**To do:** Go through the records below and copy out every line holding "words".

[Entries taken from a collection]
* * * *
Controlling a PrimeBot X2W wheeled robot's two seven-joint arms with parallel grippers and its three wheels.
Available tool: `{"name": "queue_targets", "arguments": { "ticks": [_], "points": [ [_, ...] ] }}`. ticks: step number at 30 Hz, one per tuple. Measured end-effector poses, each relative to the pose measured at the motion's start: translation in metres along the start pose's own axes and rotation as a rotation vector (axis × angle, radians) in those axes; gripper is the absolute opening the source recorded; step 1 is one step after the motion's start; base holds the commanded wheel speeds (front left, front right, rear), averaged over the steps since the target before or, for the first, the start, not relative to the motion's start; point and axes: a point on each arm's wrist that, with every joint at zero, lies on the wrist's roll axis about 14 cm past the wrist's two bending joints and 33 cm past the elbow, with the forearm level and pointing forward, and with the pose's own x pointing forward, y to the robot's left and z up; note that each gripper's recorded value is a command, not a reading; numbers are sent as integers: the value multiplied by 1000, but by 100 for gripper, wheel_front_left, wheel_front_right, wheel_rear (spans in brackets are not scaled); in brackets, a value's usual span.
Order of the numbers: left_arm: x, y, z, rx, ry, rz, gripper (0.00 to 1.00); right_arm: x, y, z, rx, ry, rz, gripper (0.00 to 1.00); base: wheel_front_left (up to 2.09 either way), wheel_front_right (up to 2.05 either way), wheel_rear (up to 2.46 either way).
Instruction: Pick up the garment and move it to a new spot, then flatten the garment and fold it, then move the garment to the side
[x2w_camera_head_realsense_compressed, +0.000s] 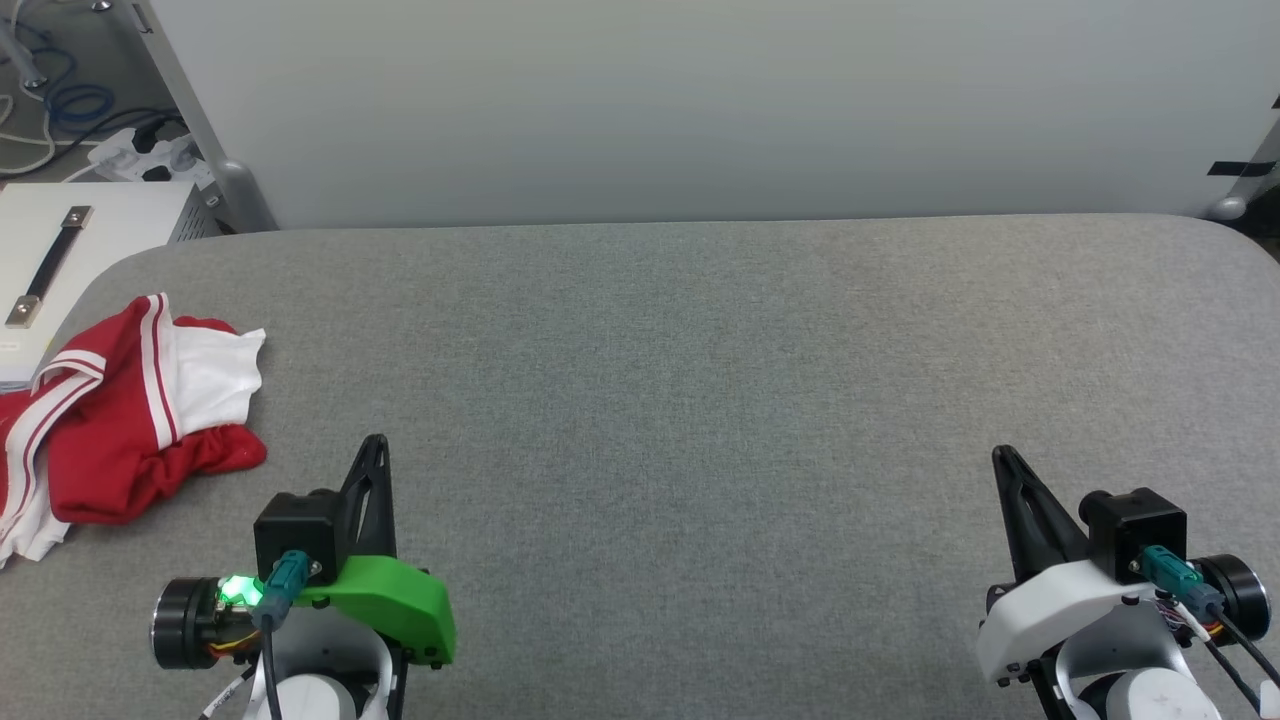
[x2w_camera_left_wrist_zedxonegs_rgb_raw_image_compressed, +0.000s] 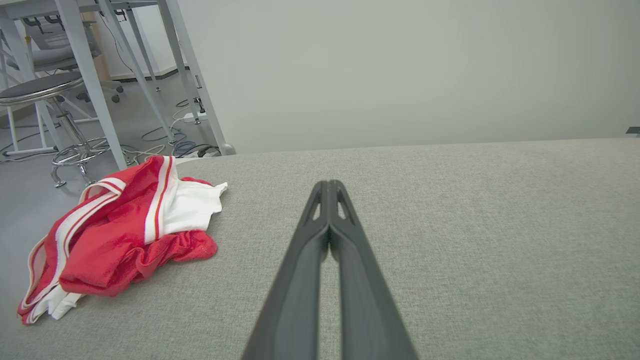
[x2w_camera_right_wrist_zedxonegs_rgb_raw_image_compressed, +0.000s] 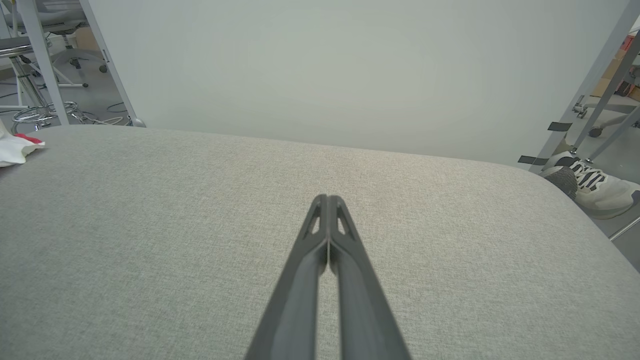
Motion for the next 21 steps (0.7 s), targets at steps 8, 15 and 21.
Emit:
{"name": "queue_targets", "arguments": {
  "ticks": [8, 15, 21],
  "points": [
    [0, 0, 0, 0, 0, 0, 0, 0, 0, 0, 0, 0, 0, 0, 0, 0, 0],
    [0, 0, 0, 0, 0, 0, 100, 0, 0, 0, 2, 1, 0, 100, 0, 0, 0],
    [0, 0, -1, -11, -3, -1, 100, 0, 0, -1, 12, -3, 0, 100, 0, 0, 0]
  ]
}}
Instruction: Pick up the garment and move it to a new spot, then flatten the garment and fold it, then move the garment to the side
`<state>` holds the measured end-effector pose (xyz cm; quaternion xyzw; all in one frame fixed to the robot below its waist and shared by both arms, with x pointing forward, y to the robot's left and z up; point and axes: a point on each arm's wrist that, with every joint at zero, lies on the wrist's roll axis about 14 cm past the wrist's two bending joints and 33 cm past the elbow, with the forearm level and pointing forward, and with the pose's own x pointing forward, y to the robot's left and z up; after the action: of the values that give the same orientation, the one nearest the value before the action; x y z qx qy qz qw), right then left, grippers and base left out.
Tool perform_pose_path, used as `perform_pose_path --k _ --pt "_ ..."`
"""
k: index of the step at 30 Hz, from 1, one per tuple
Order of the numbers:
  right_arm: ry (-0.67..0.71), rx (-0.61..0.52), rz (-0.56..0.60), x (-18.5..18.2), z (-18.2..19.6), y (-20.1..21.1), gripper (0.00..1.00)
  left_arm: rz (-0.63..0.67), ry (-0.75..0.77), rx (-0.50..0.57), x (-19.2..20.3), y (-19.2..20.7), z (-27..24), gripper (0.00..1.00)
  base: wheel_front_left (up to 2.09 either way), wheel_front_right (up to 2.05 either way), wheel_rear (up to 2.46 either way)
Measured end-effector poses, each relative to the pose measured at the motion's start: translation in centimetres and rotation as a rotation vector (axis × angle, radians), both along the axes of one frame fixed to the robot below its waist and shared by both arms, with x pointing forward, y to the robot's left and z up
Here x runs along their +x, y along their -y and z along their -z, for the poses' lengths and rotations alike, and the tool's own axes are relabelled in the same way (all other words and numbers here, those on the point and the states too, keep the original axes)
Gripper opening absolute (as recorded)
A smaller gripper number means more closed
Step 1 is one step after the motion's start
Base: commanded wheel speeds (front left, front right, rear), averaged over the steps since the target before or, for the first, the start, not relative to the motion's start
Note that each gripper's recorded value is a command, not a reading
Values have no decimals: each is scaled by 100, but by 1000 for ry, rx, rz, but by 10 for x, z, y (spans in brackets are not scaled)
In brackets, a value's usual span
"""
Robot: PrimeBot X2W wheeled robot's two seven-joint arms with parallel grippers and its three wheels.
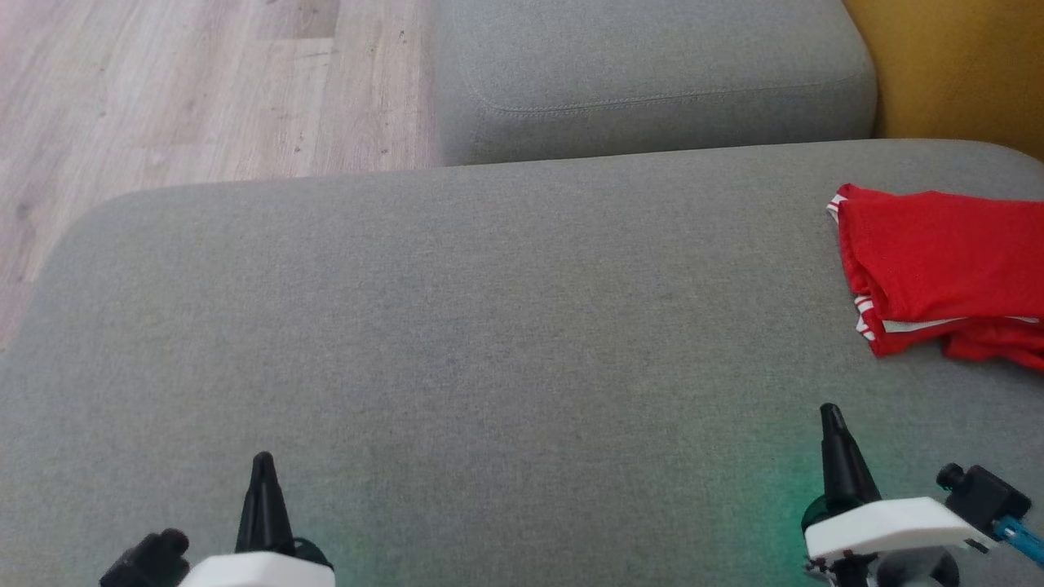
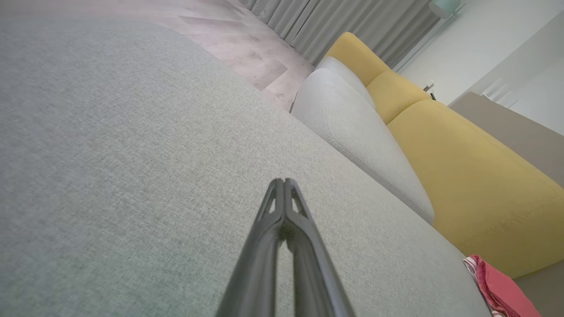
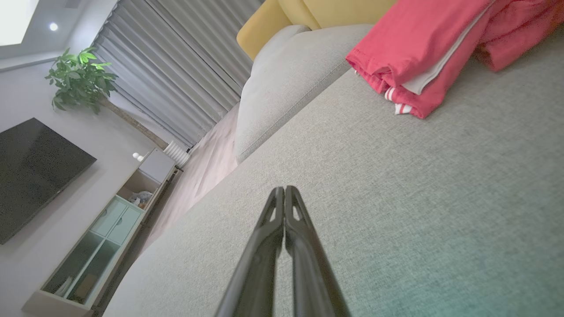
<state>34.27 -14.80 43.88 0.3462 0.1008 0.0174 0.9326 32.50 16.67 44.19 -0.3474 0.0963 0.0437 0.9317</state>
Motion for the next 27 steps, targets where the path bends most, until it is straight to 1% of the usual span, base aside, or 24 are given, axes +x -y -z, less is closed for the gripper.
perform_pose_path --k 10,18,27 --pt "-26 98 44 0 2 9 0 -15 -6 -100 6 -2 -1 0 0 0 0" --pt "-16 188 74 7 -5 13 0 -30 3 -190 12 -4 -5 0 0 0 0" --pt "-27 286 114 8 -5 21 0 -45 -2 -292 16 -6 -5 0 0 0 0"
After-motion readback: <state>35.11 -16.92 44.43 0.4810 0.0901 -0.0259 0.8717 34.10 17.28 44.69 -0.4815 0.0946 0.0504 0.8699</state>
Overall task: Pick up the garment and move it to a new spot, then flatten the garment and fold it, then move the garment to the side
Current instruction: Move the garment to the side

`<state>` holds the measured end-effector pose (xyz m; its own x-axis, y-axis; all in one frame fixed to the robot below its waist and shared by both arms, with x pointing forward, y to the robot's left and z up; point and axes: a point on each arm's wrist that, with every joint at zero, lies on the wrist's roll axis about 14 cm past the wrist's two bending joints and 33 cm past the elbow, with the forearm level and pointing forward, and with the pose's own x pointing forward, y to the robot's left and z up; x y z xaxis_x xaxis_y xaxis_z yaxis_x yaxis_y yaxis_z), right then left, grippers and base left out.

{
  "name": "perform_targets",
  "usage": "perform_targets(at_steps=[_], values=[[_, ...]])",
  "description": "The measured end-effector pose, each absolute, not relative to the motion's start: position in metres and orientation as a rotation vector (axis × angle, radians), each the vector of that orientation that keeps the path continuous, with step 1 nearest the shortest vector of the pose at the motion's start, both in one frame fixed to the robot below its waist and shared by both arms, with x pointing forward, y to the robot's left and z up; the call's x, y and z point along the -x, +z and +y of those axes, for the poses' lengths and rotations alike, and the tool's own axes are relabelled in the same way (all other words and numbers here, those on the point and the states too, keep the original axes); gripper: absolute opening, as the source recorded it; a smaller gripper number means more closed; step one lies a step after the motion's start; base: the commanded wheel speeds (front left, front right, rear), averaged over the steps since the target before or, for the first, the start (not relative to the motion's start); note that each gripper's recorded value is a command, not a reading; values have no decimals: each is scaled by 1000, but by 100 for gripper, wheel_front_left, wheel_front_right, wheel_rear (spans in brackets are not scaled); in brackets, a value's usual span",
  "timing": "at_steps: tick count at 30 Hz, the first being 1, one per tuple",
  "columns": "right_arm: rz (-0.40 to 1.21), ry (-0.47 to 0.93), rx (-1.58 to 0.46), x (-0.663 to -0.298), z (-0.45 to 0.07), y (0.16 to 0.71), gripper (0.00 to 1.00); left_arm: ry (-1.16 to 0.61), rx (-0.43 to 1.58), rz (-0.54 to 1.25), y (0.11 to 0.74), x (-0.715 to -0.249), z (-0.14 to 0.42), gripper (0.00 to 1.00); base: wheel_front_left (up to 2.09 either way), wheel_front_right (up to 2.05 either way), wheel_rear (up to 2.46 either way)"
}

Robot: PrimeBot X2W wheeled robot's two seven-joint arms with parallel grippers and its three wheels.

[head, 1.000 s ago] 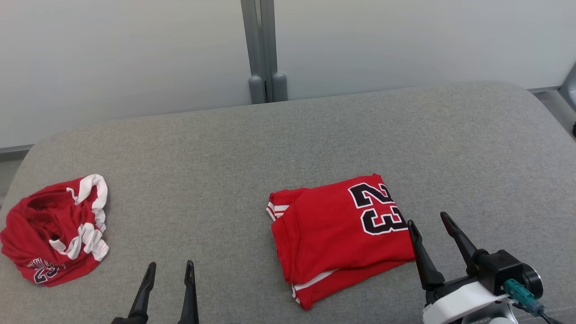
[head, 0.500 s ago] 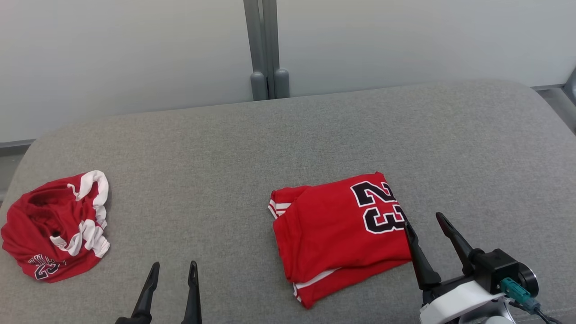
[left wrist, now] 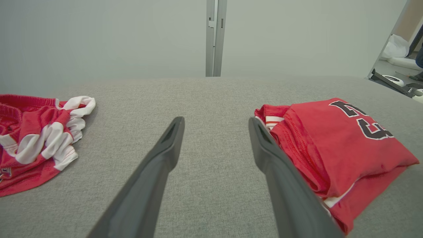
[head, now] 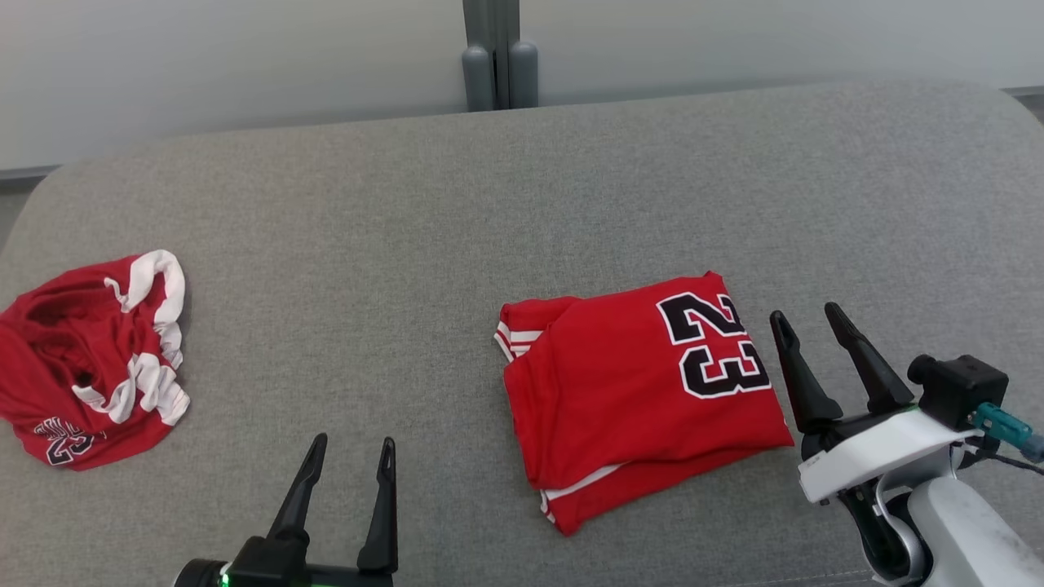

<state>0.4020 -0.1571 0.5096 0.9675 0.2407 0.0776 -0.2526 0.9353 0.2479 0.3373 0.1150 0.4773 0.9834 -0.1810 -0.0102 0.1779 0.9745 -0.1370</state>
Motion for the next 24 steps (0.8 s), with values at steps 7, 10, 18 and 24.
perform_targets(at_steps=[7, 10, 18, 24], values=[[140, 296, -320, -425, -167, 466, 100, -208, 140, 49, 467, -359, 109, 100, 0, 0, 0], [225, 296, -361, -433, -170, 448, 100, -216, 141, 61, 462, -367, 106, 100, 0, 0, 0], [407, 327, -389, -444, -169, 408, 100, -209, 140, 105, 445, -379, 110, 100, 0, 0, 0], [503, 387, -401, -447, -153, 386, 0, -198, 143, 132, 434, -387, 113, 100, 0, 0, 0]])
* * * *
**Final answer:**
Here x runs along their +x, y along their -y and z along their -z, for the poses' lengths and rotations alike, and the tool's own axes are relabelled in the same way (all other words and numbers here, those on the point and the states too, keep the original axes)
  "description": "The measured end-effector pose, each absolute, not relative to the motion's start: position in metres and orientation as a rotation vector (axis × angle, radians), each the vector of that orientation that keeps the path continuous, with step 1 nearest the shortest vector of the pose at the motion's start, both in one frame fixed to the robot below its waist and shared by both arms, with x pointing forward, y to the robot's left and z up; the call's x, y and z point along the -x, +z and +y of those axes, for the poses' lengths and rotations alike, and the tool's own axes are relabelled in the same way (all other words and numbers here, those on the point and the states too, keep the original axes); gripper: absolute opening, as the source recorded it; a smaller gripper number means more closed; step one lies a step after the motion's start; base: the commanded wheel speeds (front left, front right, rear), averaged over the steps since the target before or, for the first, the start (not relative to the motion's start); note that each gripper's recorded value is a command, not a reading; values have no decimals: each is scaled by 1000, but by 100 for gripper, wheel_front_left, wheel_front_right, wheel_rear (spans in brackets are not scaled); in brackets, a value's usual span",

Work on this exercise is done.